_Problem to work on_
Report every line below that holds the word "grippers".

"""

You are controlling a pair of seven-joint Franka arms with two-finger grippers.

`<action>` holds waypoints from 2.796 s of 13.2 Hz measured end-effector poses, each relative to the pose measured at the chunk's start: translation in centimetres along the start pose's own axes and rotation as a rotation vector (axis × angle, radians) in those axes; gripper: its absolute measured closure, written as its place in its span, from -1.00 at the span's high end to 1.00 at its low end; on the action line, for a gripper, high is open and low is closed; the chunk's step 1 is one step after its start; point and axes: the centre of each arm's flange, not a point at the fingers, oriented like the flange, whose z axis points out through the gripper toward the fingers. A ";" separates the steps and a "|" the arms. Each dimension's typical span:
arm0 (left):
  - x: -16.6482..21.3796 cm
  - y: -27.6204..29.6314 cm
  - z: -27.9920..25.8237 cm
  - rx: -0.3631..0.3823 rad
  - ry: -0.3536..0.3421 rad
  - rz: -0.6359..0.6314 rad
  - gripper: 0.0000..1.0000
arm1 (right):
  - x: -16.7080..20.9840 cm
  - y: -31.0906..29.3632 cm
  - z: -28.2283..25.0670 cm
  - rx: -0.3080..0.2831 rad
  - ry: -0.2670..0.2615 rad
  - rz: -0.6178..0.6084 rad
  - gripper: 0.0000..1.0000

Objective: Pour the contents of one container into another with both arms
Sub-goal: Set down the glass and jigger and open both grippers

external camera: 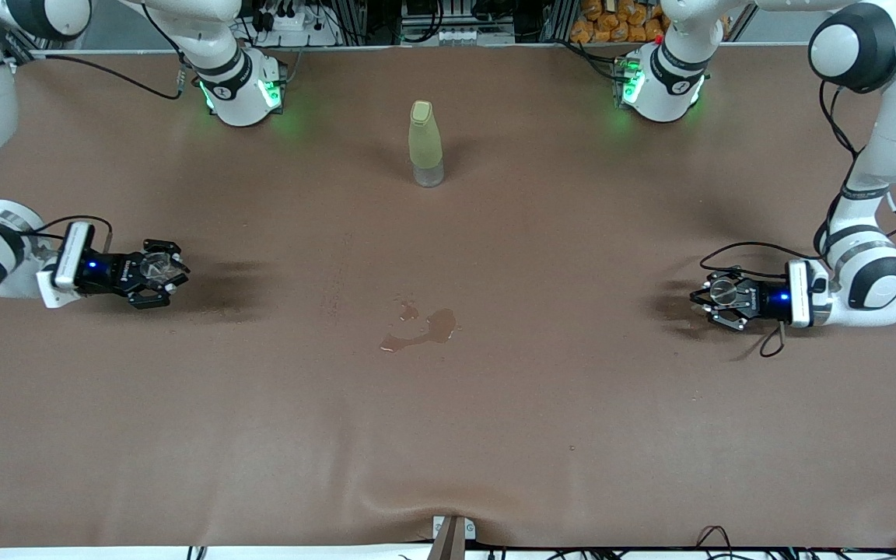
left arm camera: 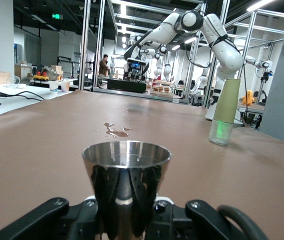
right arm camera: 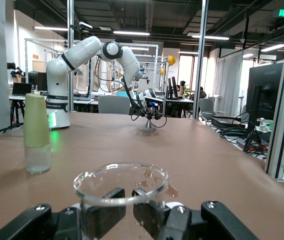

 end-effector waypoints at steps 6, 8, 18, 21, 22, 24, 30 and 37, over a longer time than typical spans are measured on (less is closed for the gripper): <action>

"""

_Result below_
You are controlling a pair of seven-joint Franka arms with two-finger grippers.
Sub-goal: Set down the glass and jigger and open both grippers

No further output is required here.